4.3Het oordeel van de rechtbank
Ten aanzien van de feiten 1 en 3De rechtbank acht wettig en overtuigend bewezen dat verdachte zich heeft schuldig gemaakt aan het onder 1 en 3 tenlastegelegde.
Verdachte heeft deze feiten volledig bekend en de raadsman heeft hiervan geen vrijspraak bepleit, daarom zal de rechtbank volstaan met het benoemen van de bewijsmiddelen. Naast de bekennende verklaring van verdachte volgt uit de kennisgevingen van inbeslagneming en de laboratoriumrapporten dat verdachte de tenlastegelegde feiten heeft gepleegd. Op grond van artikel 359 derde lid Sv kan met de hierna genoemde opgave van bewijsmiddelen worden volstaan:
1.
De bekennende verklaring die verdachte ter terechtzitting van 8 juni 2023 heeft afgelegd zoals neergelegd in het proces-verbaal van die terechtzitting.
2.
Een kennisgeving van inbeslagneming met nummer PL1300-2023055277-5, doorgenummerde pag. 31-34.
3.
Een kennisgeving van inbeslagneming met nummer PL1300-2023055277-8, doorgenummerde pag. 17-26.
4.
Een geschrift, te weten een laboratoriumrapport met nummer 0301N23 van 20 maart 2023, opgemaakt door ing. [persoon 1] , doorgenummerde pag. 72.
5.
Een geschrift, te weten een laboratoriumrapport met nummer 0303N23 van 27 maart 2023, opgemaakt door drs. [persoon 2] , doorgenummerde pag. 68-69.
Ten aanzien van feit 2
De rechtbank is van oordeel dat is bewezen dat verdachte zich heeft schuldig gemaakt aan het witwassen van een geldbedrag van € 16.506,17.

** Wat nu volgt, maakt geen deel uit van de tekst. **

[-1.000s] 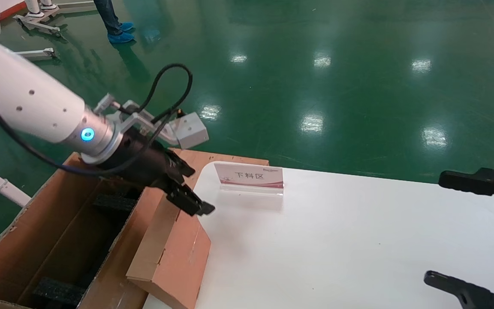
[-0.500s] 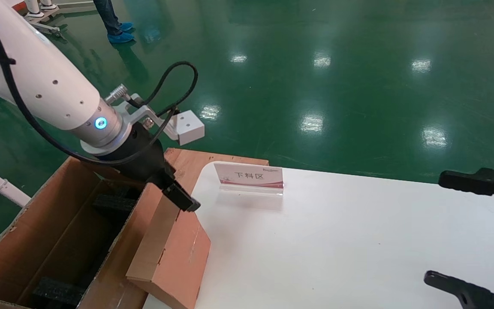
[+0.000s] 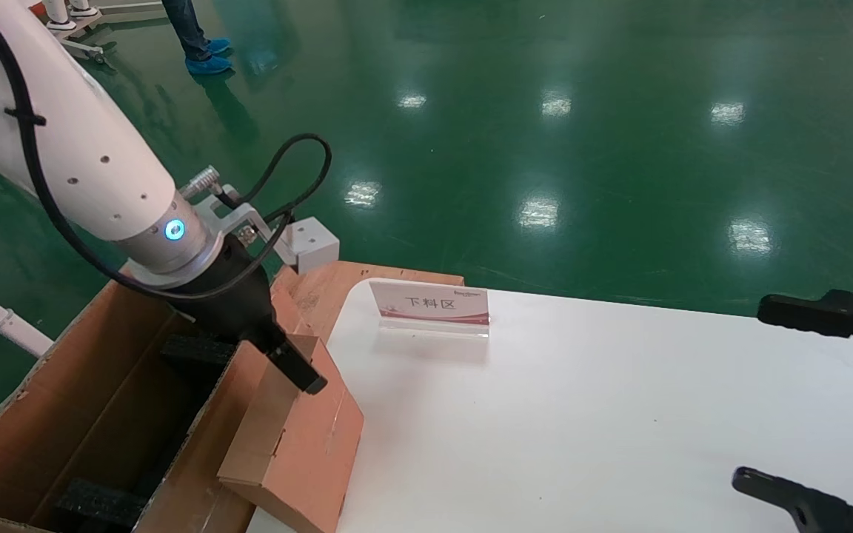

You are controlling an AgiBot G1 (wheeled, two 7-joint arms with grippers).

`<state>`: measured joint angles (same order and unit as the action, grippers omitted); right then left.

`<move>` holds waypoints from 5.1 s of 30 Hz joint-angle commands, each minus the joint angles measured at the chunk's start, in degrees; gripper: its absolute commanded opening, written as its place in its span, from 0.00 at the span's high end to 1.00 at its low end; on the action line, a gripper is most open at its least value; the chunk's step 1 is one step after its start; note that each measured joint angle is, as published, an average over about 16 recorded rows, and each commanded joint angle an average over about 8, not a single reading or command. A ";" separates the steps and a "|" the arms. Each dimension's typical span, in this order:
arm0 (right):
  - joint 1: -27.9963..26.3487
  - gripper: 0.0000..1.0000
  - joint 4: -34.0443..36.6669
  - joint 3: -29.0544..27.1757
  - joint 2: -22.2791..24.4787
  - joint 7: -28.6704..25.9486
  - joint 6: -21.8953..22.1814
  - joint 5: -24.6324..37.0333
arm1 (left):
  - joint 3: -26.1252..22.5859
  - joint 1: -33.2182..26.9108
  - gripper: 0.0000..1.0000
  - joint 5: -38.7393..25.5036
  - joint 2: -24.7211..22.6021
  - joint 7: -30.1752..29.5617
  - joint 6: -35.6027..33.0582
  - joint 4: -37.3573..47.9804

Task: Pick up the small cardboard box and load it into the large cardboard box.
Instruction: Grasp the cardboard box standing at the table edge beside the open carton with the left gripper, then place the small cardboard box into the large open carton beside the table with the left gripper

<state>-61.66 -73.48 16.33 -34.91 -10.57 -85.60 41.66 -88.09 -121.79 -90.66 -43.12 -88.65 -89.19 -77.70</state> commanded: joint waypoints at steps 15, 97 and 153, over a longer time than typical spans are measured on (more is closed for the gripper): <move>-0.01 0.00 0.00 0.06 0.03 0.03 0.03 -0.04 | -6.42 -1.51 0.00 2.81 0.03 -2.67 0.76 0.03; -0.04 1.00 0.06 0.18 0.06 0.10 0.06 -0.12 | -8.08 -4.10 1.00 9.59 2.62 0.47 3.00 2.07; -0.09 0.00 0.07 0.38 0.14 0.20 0.14 -0.26 | -51.03 -43.73 1.00 21.41 6.77 19.17 -1.67 22.99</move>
<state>-61.75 -73.40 16.71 -34.77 -10.37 -85.46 41.40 -138.71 -165.39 -69.58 -36.09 -69.62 -90.89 -55.04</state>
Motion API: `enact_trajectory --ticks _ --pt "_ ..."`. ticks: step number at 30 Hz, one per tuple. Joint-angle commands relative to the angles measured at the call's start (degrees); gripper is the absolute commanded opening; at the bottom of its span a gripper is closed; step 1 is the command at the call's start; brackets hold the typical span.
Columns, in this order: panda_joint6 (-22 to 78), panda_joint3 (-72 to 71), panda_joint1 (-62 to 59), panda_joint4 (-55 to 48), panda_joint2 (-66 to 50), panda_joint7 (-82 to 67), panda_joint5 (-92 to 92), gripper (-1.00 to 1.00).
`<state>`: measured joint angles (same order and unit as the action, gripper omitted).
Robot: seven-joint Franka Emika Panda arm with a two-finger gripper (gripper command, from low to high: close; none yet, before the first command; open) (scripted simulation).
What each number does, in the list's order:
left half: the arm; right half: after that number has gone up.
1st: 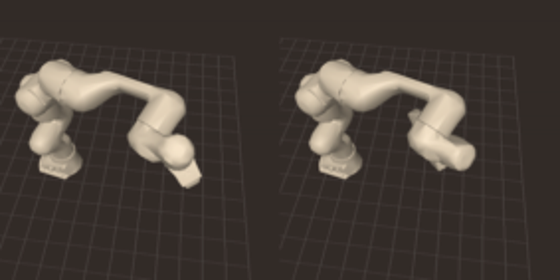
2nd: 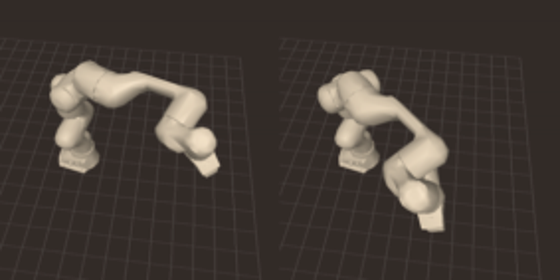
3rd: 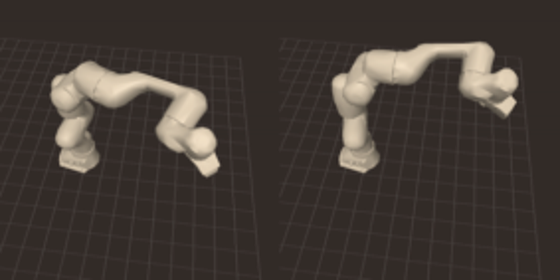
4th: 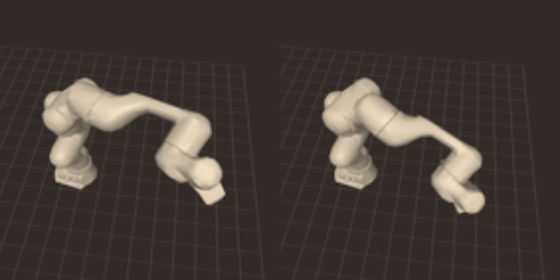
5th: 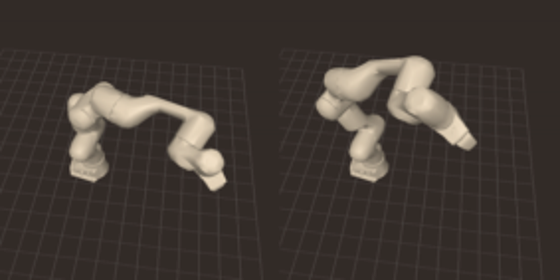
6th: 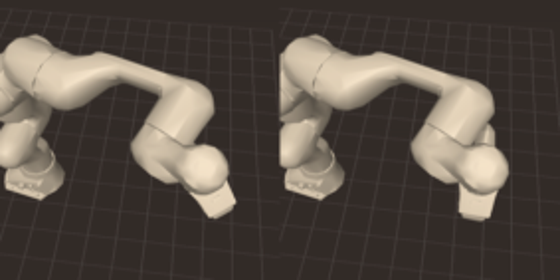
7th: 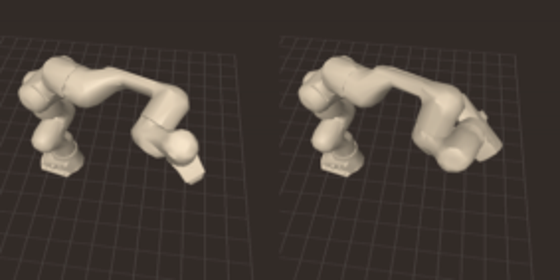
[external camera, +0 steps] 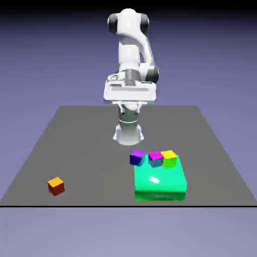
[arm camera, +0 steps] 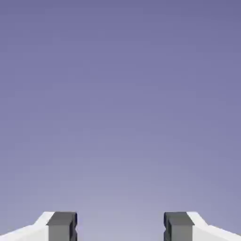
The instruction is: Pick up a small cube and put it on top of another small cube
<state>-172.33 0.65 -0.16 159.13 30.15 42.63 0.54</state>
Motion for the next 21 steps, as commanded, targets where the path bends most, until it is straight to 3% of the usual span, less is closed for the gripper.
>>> enact_trajectory --ticks 1,21 --pt "1.39 0.54 -0.70 -1.55 -2.08 0.14 0.45 0.00" --pt "29.19 11.23 -14.70 -32.51 -43.61 2.95 9.38 0.00"
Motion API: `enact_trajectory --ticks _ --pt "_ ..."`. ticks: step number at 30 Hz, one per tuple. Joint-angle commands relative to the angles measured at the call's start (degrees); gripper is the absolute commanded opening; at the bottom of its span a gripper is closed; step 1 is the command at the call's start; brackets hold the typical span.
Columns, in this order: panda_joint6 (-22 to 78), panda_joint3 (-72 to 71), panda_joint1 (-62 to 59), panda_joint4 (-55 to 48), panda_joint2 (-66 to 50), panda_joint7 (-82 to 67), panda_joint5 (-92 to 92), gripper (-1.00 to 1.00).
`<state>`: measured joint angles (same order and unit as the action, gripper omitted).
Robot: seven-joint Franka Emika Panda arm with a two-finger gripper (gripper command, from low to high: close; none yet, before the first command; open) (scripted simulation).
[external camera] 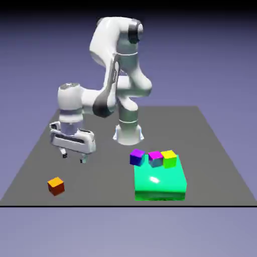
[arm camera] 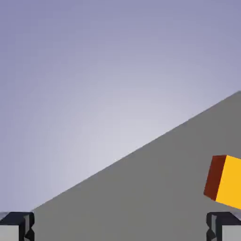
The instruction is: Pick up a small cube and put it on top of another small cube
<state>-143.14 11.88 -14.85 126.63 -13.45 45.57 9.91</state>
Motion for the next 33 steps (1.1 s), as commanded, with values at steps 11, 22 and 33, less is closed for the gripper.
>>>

De rechtbank gaat op grond van de wettige bewijsmiddelen van de volgende feiten en omstandigheden uit.
Tijdens de doorzoeking van de woning van verdachte is in zijn slaapkamer een geldbedrag van in totaal € 19.506,17 aangetroffen.
Uit financieel onderzoek is gebleken dat verdachte de afgelopen jaren geen hoge legale inkomsten heeft gehad.Het legale inkomen van verdachte kan het contante geldbedrag niet verklaren. Daar komt bij dat een deel van het geldbedrag bestond uit coupures van € 100,- en € 200,-. Deze coupures worden niet veel gebruikt in het Nederlandse betalingsverkeer. Verder zijn bij verdachte, zoals uit de feiten 1 en 3 is gebleken, verdovende middelen aangetroffen, zowel op zijn slaapkamer als in een sok in het beenkleed van zijn scooter, in verschillende soorten en eenheden.

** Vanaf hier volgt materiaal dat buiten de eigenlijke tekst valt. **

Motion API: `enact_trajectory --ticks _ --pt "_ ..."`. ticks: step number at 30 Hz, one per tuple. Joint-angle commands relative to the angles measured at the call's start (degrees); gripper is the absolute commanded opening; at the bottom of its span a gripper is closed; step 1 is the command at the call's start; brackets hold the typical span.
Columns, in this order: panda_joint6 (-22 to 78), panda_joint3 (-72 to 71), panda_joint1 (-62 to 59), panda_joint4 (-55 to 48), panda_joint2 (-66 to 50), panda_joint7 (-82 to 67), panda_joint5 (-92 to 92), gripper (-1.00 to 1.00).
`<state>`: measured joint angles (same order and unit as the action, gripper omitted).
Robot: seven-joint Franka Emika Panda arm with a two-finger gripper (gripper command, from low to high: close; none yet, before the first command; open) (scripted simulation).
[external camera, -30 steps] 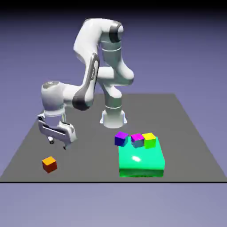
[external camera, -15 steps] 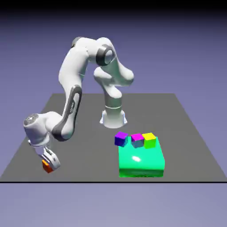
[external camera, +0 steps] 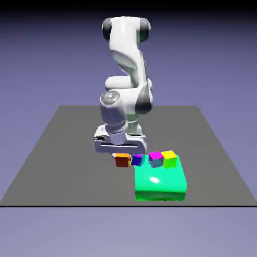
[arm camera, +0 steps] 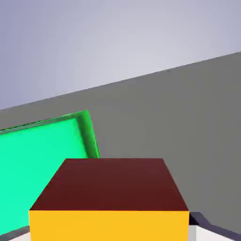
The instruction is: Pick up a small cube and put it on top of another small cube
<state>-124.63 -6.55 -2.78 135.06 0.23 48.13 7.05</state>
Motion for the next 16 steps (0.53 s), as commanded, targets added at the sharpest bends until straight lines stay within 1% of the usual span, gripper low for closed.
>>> enact_trajectory --ticks 1,5,7,12,13,14,16 --pt "0.56 -1.78 0.08 1.43 2.08 0.23 -0.67 -1.00" --pt "2.76 -8.14 4.67 7.11 10.37 0.68 -2.48 -1.00" --pt "2.80 -8.23 4.74 7.19 10.49 0.69 -2.51 -1.00" --pt "-8.84 -8.55 4.89 12.15 3.66 1.89 -3.89 -1.00" --pt "-8.84 -8.55 4.89 12.15 3.66 1.89 -3.89 1.00" --pt "-8.84 -8.55 4.89 12.15 3.66 1.89 -3.89 1.00" --pt "-3.86 -8.42 4.83 10.03 6.58 1.37 -3.30 1.00"
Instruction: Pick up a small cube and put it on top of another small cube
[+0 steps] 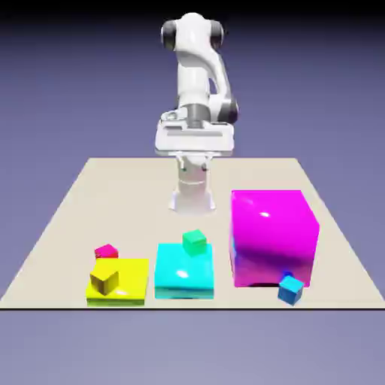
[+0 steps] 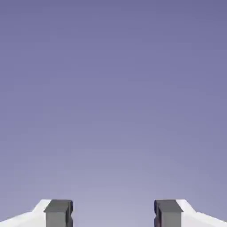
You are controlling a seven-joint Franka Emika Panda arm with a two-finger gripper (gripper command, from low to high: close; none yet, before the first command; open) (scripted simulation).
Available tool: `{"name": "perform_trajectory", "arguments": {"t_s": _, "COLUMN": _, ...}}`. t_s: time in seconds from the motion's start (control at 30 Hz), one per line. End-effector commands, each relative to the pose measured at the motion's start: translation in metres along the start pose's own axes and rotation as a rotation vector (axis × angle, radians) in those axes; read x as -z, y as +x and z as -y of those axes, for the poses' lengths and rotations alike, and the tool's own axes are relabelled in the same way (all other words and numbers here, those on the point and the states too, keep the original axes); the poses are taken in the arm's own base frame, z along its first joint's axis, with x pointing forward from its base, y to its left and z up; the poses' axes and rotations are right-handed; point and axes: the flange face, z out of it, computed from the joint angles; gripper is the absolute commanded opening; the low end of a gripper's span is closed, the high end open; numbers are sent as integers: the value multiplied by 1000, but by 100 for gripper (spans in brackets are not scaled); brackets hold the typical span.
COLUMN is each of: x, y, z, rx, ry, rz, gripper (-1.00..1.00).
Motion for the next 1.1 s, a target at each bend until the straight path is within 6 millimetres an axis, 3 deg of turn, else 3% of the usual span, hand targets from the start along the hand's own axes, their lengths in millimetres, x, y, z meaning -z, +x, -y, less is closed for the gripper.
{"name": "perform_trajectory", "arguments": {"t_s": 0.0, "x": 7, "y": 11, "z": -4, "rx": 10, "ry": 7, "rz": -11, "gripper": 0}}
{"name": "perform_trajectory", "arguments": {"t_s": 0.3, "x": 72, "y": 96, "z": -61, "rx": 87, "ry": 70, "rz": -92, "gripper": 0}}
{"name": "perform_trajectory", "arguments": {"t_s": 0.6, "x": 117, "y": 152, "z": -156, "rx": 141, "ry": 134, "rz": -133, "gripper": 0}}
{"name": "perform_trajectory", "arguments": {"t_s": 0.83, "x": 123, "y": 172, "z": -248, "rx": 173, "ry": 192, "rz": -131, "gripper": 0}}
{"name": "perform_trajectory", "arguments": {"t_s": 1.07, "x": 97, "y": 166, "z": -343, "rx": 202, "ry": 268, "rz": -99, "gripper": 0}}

Gelet op bovengenoemde feiten en omstandigheden is de rechtbank van oordeel dat er sprake is van een gerechtvaardigd vermoeden dat het bij verdachte aangetroffen geldbedrag van misdrijf afkomstig is.
Op grond van dit witwasvermoeden mag van verdachte worden verlangd dat hij een verklaring geeft over de herkomst van het geldbedrag. Deze verklaring moet concreet, verifieerbaar en op voorhand niet hoogst onwaarschijnlijk zijn.
Verdachte heeft door middel van een schriftelijke verklaring onderbouwd dat een bedrag ter hoogte van € 3.000,00 spaargeld betrof dat hij van zijn ouders had ontvangen. De officier van justitie heeft dit bedrag vervolgens in mindering gebracht op het aangetroffen bedrag van totaal € 19.506,17 en dit bedrag is uiteindelijk ook niet tenlastegelegd. Ten aanzien van het resterende bedrag van € 16.506,17 heeft verdachte zich bij de politie en ter zitting beroepen op zijn zwijgrecht.
Concluderend kan het naar het oordeel van de rechtbank niet anders dan dat het resterende geldbedrag van € 16.506,17 – onmiddellijk of middellijk – uit enig misdrijf afkomstig is en dat verdachte dat wist. Door het geldbedrag voorhanden te hebben gehad heeft verdachte zich schuldig gemaakt aan opzetwitwassen.